Weighing up whether to accept an ABA (which is essentially a plea bargain) or whether to dig their heels in and take the matter before the Cost Cap Administration Panel and potentially even before the FIA’s International Court of Appeal, Horner hinted that his team may yet accept the ABA just to get the matter over and done with.

“The process, as per the regulations, is that we’ve been invited to enter into an ABA, which is for a minor breach, and a procedural breach, that you have the opportunity to discuss with the FIA and present your case, your position on this,” he explained.

“We’re in that process and have been for the last… pretty much, what, 10 days or so? Going backward and forwards with the FIA. And I hoped for it to be resolved before this [United States] weekend.”

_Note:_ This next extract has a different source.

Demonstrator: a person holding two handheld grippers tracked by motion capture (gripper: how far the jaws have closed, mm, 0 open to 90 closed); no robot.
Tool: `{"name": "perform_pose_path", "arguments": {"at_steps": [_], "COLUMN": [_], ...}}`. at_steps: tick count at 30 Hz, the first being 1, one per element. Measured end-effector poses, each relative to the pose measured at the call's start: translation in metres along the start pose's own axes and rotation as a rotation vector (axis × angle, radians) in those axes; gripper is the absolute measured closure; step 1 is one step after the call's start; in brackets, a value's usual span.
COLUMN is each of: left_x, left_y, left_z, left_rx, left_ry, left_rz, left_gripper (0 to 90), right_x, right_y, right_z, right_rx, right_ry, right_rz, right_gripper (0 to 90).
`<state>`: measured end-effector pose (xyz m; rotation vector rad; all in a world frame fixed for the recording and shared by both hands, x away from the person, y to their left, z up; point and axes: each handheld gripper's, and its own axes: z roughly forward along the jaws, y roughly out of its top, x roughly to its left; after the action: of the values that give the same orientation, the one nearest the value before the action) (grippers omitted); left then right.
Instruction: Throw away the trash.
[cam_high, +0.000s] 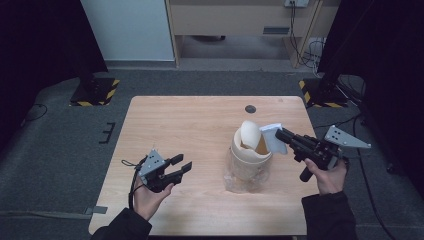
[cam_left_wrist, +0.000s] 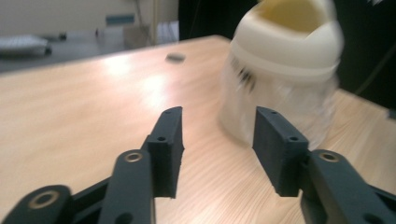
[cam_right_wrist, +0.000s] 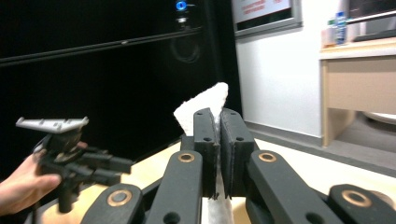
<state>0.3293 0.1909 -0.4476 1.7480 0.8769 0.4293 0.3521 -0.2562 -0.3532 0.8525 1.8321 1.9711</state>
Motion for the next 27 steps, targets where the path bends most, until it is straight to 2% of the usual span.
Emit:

With the matter not being resolved due to the death of Mr. Mateschitz, Horner said the team refusing the ABA would result in “it goes to the Cost Cap Administration Panel and then, beyond that, there’s the International Court of Appeal. So, it could draw it out for another six, nine months, which is not our intention. We want closure on 2021. I think that we’ve had some healthy and productive discussions with the FIA, and I’m hopeful of being able to reach a conclusion in the near future.”

However, even if Red Bull do accept the ABA and thus being ‘guilty’ of the budget cap breach, Horner said he promises ‘complete transparency’ about the nature of his team’s finances – he’s intent on explaining to the public why their submission was made under the belief of being under the budget cap, as well as the team’s position on individual areas of their expenditure.

“What I will say is that once, hopefully, this situation is concluded, there will be complete transparency,” he said.

“I will talk you through the reasoning behind our submission and the position that we had, as to why we felt that each of the line items that have been challenged we believe there’s a contrary position. It should be transparent. The whole thing should be transparent. There’s going to be no private, secret deal. I think it would all be absolutely above board. This is very different to a previous situation (referring to the FIA’s undisclosed deal with Ferrari regarding their power unit’s power output in 2019).”